» **Problem**: In duplicating the lines below, keep every word unchanged and drop the pictures.

■ ■ ■ ■ ■

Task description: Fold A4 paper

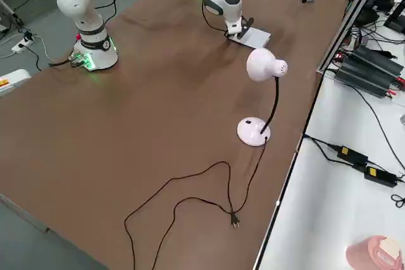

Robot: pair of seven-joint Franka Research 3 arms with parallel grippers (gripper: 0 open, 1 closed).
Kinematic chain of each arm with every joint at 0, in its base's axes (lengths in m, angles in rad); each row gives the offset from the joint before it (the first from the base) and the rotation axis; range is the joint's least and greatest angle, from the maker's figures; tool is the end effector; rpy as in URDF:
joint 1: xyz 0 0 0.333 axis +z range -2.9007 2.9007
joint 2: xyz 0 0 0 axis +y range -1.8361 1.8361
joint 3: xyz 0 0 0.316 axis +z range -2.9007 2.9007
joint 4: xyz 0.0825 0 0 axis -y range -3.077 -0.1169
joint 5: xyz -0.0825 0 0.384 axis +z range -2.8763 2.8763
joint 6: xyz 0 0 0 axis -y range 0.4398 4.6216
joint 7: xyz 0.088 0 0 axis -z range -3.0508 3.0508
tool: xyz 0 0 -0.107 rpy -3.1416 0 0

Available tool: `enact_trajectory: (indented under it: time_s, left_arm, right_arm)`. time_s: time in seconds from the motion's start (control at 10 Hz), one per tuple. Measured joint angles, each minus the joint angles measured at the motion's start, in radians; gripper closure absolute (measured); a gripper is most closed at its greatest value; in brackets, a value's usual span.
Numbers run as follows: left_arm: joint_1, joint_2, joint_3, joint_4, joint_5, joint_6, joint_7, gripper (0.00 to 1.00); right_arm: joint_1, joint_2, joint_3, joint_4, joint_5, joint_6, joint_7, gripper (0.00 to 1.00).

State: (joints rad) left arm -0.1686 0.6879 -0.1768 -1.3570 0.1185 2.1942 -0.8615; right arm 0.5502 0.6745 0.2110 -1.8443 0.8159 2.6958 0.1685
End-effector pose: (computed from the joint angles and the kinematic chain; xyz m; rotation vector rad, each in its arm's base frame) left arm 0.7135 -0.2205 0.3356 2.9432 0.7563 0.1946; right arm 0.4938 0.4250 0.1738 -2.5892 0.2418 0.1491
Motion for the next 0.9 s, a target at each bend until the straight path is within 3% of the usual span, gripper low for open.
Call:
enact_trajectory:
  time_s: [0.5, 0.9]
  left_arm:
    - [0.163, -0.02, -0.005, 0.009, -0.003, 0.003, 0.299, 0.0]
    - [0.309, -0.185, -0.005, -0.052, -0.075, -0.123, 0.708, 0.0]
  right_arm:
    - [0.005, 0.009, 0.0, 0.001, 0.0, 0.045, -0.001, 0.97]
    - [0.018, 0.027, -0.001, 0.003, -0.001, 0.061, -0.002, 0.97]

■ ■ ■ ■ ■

» **Written response**:
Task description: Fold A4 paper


Robot: pair of seven-joint Franka Research 3 arms with parallel grippers (gripper: 0 open, 1 closed).
Kinematic chain of each arm with every joint at 0, in its base's axes (lengths in m, angles in rad); each row gives the offset from the joint before it (the first from the base) and the rotation axis; range is the joint's least and greatest angle, from the maker's figures; tool is the end effector; rpy as in URDF:
joint 1: xyz 0 0 0.333 axis +z range -2.9007 2.9007
joint 2: xyz 0 0 0 axis +y range -1.8361 1.8361
joint 3: xyz 0 0 0.316 axis +z range -2.9007 2.9007
joint 4: xyz 0.0825 0 0 axis -y range -3.077 -0.1169
joint 5: xyz -0.0825 0 0.384 axis +z range -2.8763 2.8763
joint 6: xyz 0 0 0 axis -y range 0.4398 4.6216
joint 7: xyz 0.088 0 0 axis -z range -3.0508 3.0508
tool: xyz 0 0 -0.107 rpy -3.1416 0 0

Available tool: `enact_trajectory: (indented under it: time_s, left_arm, right_arm)`. time_s: time in seconds from the motion's start (control at 10 Hz), one per tuple. Measured joint angles, each minus the joint angles measured at the motion's start, in radians; gripper closure absolute (measured); a gripper is most closed at its greatest value; in brackets, a value's usual span.
Numbers run as follows: left_arm: joint_1, joint_2, joint_3, joint_4, joint_5, joint_6, joint_7, gripper (0.00 to 1.00); right_arm: joint_1, joint_2, joint_3, joint_4, joint_5, joint_6, joint_7, gripper (0.00 to 1.00).

State: (joints rad) left arm -0.1686 0.6879 -0.1768 -1.3570 0.1185 2.1942 -0.8615; right arm 0.5502 0.6745 0.2110 -1.8443 0.8159 2.6958 0.1685
End-effector pose: (computed from the joint angles and the kinematic chain; xyz m; rotation vector rad, each in its arm's base frame) left arm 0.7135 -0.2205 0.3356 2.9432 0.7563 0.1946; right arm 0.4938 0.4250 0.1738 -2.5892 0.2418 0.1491
Motion for the next 0.9 s, a target at each bend until the straight path is within 3% of the usual span, gripper low for open.
Call:
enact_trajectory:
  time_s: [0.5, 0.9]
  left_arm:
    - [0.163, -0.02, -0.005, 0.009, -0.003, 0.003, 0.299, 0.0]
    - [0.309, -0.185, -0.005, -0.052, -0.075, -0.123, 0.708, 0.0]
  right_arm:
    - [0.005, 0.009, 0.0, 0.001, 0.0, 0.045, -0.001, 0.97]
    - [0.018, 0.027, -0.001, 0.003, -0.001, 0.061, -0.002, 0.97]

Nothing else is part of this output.